You are viewing a plain text version of this content. The canonical link for it is here.
Posted to users@kafka.apache.org by Jan Bols <ja...@telenet.be> on 2020/10/26 20:38:55 UTC

Partitioning per team

For a kafka-streams application, we keep data per team. Data from 2 teams
never meet but within a team, data is highly integrated. A team has team
members but also has several types of equipment.
A team has a lifespan of about 1-3 days after which the team is removed and
all data relating to that team should be evicted.

How would you partition the data?
- Using the team id as key for all streams seems not ideal b/c this means
all aggregations need to happen per team involving a ser/deser of the
entire team data. Suppose there's 10 team members and only 1 team member is
sending events that need to be aggregated. In this case, we need a
ser/deser of the entire aggregated team data. I'm afraid this would result
in quite a bit of overhead because.
- Using the user id or equipment id as key would result in much smaller
aggregations but does mean quite a bit of repartitioning when aggregating
and joining users of the same team.

I ended up using the second approach, but I wonder if that was really a
good idea b/c the entire streaming logic does become quite involved.

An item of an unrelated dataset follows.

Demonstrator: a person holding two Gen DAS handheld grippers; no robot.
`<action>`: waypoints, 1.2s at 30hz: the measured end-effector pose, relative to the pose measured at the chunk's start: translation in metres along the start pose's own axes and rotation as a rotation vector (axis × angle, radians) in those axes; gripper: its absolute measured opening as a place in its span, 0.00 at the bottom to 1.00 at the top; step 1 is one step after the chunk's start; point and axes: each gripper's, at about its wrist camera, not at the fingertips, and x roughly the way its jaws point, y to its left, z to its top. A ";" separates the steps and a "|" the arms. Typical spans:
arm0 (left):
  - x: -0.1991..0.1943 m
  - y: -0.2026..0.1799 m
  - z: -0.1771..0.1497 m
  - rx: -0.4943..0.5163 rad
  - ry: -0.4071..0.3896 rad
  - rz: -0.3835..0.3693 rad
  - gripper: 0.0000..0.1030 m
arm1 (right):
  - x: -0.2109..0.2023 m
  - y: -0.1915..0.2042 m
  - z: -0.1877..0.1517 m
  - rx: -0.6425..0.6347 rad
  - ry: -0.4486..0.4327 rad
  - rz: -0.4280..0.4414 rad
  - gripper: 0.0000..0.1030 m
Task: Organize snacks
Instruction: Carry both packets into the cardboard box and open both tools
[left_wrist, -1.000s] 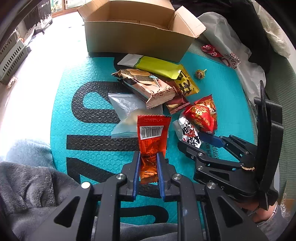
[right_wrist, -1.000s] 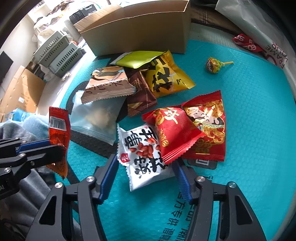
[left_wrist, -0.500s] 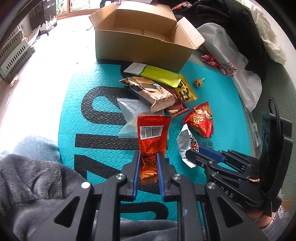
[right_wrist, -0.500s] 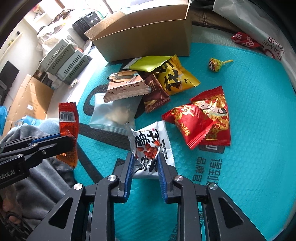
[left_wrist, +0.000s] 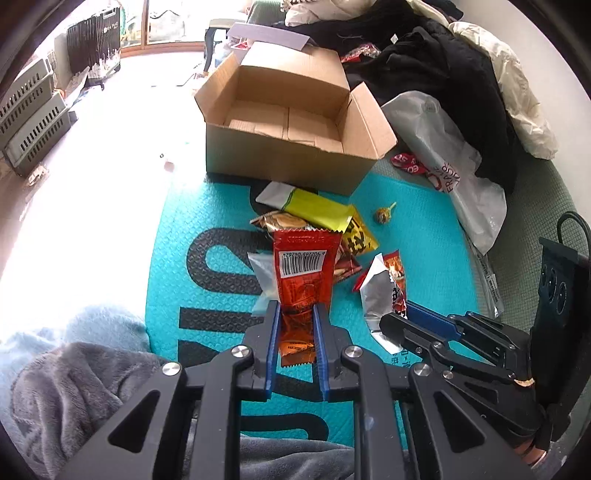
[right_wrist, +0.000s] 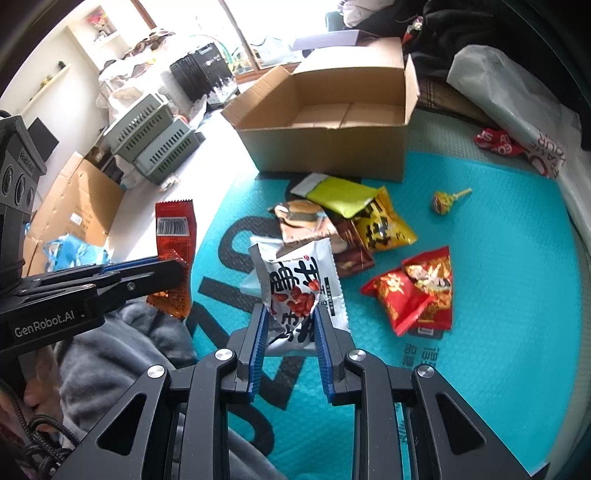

What is your experience with this type of data?

Best regards
Jan

Re: Partitioning per team

Posted by Guozhang Wang <wa...@gmail.com>.
Hello Jan,

One alternative approach you can consider is to use combo <team, user> as
the key, hence it achieves the small aggregation, while customizing your
partitioner for the repartition topic such that keys with the same <team>
prefix always go to the same partition. Then when cleaning up data,
similarly within the store you can do a range on prefix <team> and delete
all entries of <team, user> when the team is removed.

Guozhang




On Mon, Oct 26, 2020 at 1:39 PM Jan Bols <ja...@telenet.be> wrote:

> For a kafka-streams application, we keep data per team. Data from 2 teams
> never meet but within a team, data is highly integrated. A team has team
> members but also has several types of equipment.
> A team has a lifespan of about 1-3 days after which the team is removed and
> all data relating to that team should be evicted.
>
> How would you partition the data?
> - Using the team id as key for all streams seems not ideal b/c this means
> all aggregations need to happen per team involving a ser/deser of the
> entire team data. Suppose there's 10 team members and only 1 team member is
> sending events that need to be aggregated. In this case, we need a
> ser/deser of the entire aggregated team data. I'm afraid this would result
> in quite a bit of overhead because.
> - Using the user id or equipment id as key would result in much smaller
> aggregations but does mean quite a bit of repartitioning when aggregating
> and joining users of the same team.
>
> I ended up using the second approach, but I wonder if that was really a
> good idea b/c the entire streaming logic does become quite involved.
>
> What is your experience with this type of data?
>
> Best regards
> Jan
>


-- 
-- Guozhang